Joel is beginning to feel unsure about his secret
society. He doesn't know enough about Ture. What kind
of thoughts does a person have when he says he's a
nobleman and, in all seriousness, claims that his name is
von Swallow? The only thing Joel is sure is good is the
heroism rule he has invented.

Joel leads the way through the dark streets, down
towards the iron bridge over the river. He takes short cuts
through rear courtyards and narrow alleys between cold
walls. Although it's not necessary, he picks the most
roundabout and awkward route he can think of.
Clambering over the roof of the shed where the Highways
Department keeps its welding equipment is unnecessary,
of course. Nor is it essential to struggle through the broken-down
greenhouse owned by Mr Under, the horse dealer.
But Ture doesn't complain. He follows a couple of paces
behind Joel, and Joel notices that he's good at climbing.

They pause outside the block of flats where Otto
lives.

'This is where an enemy lives,' says Joel. 'He's been
excluded. He's called Otto and he's a real bastard.'

'Excluded from what?' wonders Ture.

The light from a streetlamp illuminates his face, and
Joel can see that he is not grinning scornfully.

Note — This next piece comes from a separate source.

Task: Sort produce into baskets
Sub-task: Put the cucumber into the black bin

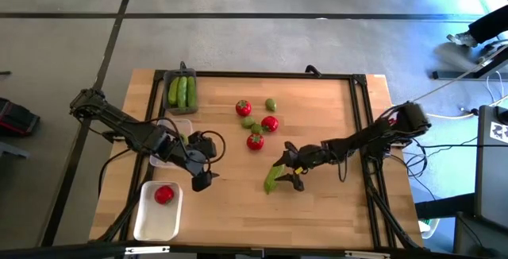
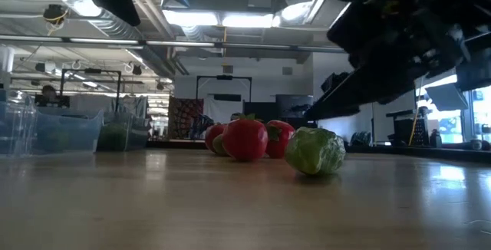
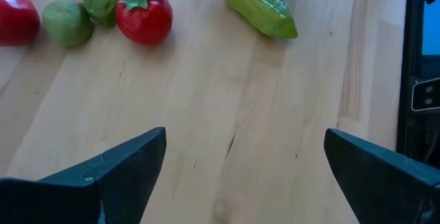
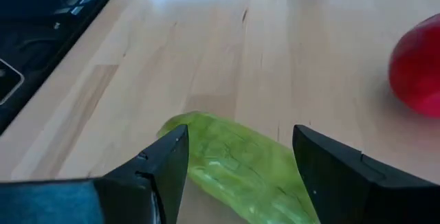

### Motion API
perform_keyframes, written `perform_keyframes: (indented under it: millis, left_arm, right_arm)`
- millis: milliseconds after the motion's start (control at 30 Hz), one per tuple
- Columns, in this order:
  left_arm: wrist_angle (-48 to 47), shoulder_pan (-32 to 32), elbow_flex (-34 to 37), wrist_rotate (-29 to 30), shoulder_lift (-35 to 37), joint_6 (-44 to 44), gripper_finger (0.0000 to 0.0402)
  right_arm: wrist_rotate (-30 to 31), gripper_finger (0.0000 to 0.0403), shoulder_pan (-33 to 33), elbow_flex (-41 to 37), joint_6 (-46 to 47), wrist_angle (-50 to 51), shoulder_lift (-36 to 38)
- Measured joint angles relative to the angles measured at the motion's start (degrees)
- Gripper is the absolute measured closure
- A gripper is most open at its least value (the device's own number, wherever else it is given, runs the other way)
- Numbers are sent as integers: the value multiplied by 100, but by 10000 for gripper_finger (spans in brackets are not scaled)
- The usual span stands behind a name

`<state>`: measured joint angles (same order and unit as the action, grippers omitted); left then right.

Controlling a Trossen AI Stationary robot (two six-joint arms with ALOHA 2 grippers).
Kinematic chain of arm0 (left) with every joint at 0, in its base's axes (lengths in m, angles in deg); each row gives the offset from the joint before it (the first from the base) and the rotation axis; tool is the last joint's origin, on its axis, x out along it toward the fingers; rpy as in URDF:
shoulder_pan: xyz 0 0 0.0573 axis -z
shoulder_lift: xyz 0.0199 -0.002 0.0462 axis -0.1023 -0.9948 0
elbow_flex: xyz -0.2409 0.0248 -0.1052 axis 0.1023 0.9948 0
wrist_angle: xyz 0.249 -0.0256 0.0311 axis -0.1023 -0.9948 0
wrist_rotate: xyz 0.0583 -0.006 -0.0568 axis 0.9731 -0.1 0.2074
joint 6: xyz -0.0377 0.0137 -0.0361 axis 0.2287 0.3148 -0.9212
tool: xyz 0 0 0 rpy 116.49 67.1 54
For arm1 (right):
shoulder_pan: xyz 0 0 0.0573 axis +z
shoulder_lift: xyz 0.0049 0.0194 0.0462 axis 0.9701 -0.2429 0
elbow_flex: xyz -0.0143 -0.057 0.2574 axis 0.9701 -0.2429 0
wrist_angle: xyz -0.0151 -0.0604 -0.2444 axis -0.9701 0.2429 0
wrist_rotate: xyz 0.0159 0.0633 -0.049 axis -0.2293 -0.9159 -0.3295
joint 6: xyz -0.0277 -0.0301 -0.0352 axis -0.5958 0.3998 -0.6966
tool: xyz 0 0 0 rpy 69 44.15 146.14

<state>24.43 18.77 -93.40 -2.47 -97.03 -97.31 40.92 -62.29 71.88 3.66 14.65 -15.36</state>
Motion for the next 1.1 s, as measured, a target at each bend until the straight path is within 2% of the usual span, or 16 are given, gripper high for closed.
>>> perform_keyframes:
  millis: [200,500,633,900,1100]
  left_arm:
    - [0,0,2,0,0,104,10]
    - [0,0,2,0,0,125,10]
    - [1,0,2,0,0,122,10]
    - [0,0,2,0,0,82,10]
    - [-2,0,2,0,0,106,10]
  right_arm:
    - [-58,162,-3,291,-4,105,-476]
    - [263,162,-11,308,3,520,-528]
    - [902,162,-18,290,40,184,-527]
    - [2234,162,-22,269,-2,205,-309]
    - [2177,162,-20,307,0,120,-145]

'You'll find out soon enough,' says Joel. 'How old are
you, by the way?'

'Twelve,' says Ture. 'You as well?'

'Nearly,' says Joel.

When they stop the next time they're in the middle of
the railway bridge. The enormous arches tower up over
their heads.

Joel quickly invents another rule. Too bad if it's a rule
that is going to cause pain.

He bends down and touches the ice-cold parapet with
his tongue. His tongue sticks to the metal immediately,
and it hurts when he pulls it loose.

Then Joel tells Ture about The Secret Society. About
who is in it, who has been excluded and who are dead.
He talks about the dog he is looking for, but he doesn't
mention that he imagines it is on its way to a star. He's
not sure why he keeps that back. Perhaps he wants to
keep some of the secret for himself?

'Even if you're going to run away in a week's time
you can still be a member,' says Joel. 'But there's
something you must promise, and another thing you
must do. You must hold your tongue against the bridge
parapet and count up to fifty. And you must promise to
crawl over those enormous iron arches if you betray The
Secret Society.'

Without hesitation Ture crouches down and presses
his tongue against the freezing cold parapet.

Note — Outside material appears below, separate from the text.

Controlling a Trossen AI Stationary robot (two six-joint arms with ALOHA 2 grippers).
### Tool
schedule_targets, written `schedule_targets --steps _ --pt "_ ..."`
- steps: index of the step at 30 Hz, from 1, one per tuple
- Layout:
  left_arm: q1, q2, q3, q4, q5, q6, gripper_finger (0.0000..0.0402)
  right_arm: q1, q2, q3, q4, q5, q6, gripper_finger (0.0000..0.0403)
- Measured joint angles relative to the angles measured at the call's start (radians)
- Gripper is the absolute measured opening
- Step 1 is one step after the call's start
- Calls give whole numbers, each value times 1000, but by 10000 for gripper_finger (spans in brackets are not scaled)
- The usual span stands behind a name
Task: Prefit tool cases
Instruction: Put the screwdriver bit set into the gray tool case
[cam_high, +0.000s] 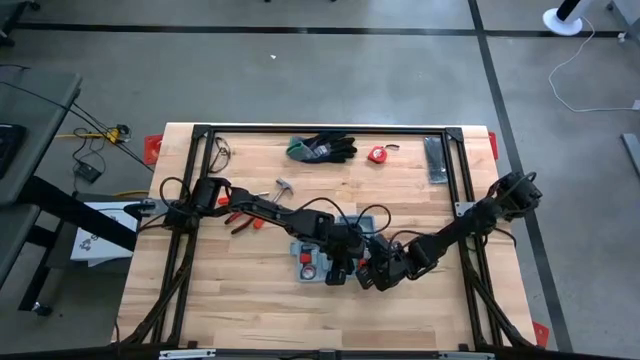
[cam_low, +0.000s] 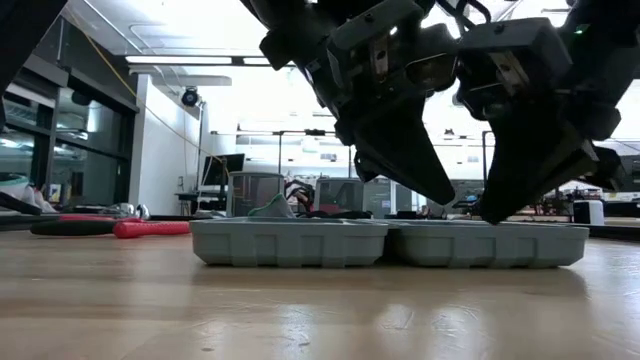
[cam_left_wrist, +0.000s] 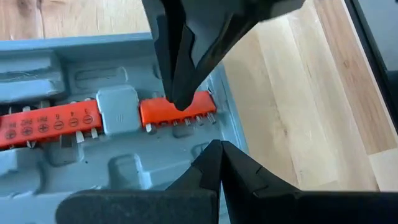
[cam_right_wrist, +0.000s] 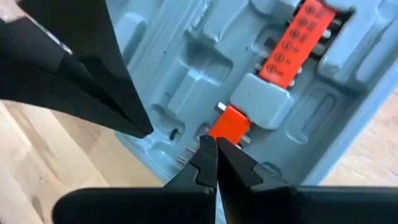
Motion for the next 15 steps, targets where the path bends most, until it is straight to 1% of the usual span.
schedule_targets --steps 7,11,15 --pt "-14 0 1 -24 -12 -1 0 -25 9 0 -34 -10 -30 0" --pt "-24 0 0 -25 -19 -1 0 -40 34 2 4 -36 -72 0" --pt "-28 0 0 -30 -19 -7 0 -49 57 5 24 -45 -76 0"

Joel realises straight away that Ture has never done
this before. Licked cold iron in the middle of winter. The
trick is simply to touch the iron with the very tip of your
tongue, so that it doesn't hurt too much when you try to
take it away.

Joel is worried. What if he can't get it loose again?
What if it sticks fast and is torn off?

When Ture has finished counting to fifty he pulls his
tongue away. Joel can see that it hurts something awful,
and that Ture wasn't prepared for that at all. He pulls a
face and spits blood into the palm of his hand.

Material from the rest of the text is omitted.